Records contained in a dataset
########
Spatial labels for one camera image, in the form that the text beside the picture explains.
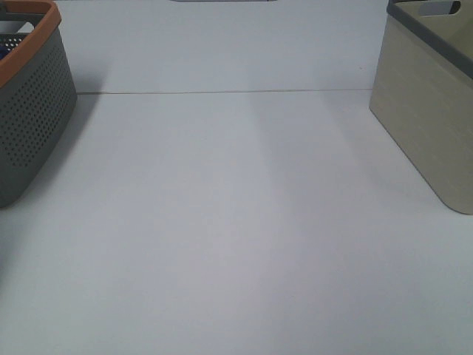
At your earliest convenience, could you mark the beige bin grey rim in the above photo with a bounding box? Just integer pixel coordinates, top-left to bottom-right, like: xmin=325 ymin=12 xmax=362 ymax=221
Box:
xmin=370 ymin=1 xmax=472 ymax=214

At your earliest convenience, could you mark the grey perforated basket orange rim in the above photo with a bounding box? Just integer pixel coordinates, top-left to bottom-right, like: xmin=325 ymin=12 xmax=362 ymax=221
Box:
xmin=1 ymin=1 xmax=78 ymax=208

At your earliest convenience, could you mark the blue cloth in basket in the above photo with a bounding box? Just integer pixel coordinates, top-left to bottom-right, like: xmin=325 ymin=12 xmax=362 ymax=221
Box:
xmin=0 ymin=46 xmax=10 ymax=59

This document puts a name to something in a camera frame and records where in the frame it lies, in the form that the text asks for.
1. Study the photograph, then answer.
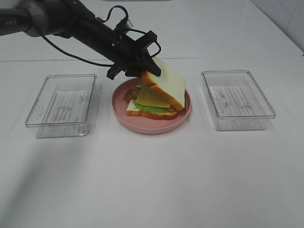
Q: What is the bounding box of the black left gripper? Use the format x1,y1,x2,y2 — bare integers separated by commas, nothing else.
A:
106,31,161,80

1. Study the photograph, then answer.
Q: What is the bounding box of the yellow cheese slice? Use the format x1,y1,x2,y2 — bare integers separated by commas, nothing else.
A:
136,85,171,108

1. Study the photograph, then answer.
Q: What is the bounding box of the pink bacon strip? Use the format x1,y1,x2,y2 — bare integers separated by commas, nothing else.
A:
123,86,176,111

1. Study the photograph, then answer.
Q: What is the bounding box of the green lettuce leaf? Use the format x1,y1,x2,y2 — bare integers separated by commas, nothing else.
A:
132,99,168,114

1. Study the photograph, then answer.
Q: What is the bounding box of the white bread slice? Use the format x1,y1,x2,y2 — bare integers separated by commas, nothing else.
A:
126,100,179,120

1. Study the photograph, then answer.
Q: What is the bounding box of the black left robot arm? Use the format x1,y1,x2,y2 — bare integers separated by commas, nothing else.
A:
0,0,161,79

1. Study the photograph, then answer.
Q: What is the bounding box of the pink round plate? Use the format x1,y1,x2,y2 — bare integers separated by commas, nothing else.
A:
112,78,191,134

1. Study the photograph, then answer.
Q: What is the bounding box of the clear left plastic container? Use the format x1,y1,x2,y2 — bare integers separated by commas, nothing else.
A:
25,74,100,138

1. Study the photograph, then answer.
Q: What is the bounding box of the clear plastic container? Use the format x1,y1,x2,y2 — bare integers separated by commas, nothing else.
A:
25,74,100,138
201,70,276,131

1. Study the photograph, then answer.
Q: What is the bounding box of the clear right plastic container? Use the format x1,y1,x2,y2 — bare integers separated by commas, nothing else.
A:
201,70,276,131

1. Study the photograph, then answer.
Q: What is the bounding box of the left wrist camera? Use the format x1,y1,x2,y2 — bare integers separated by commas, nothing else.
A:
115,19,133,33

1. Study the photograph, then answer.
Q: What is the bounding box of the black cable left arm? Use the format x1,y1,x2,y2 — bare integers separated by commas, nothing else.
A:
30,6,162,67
########
▶ **How to complete this task**:
Taking the entries above, write out exactly each line from the one holding "Q: What is the bounding box of the clear right" to the one holding "Q: What is the bounding box of the left", both included, and stop there.

▶ **Answer for the task**:
Q: What is the bounding box of the clear right plastic container? Use the format x1,y1,x2,y2 — bare integers separated by commas, nothing else.
A:
201,70,276,131

1. Study the photograph, then answer.
Q: What is the bounding box of the left wrist camera? Use the format x1,y1,x2,y2 — bare integers separated by commas, nothing else.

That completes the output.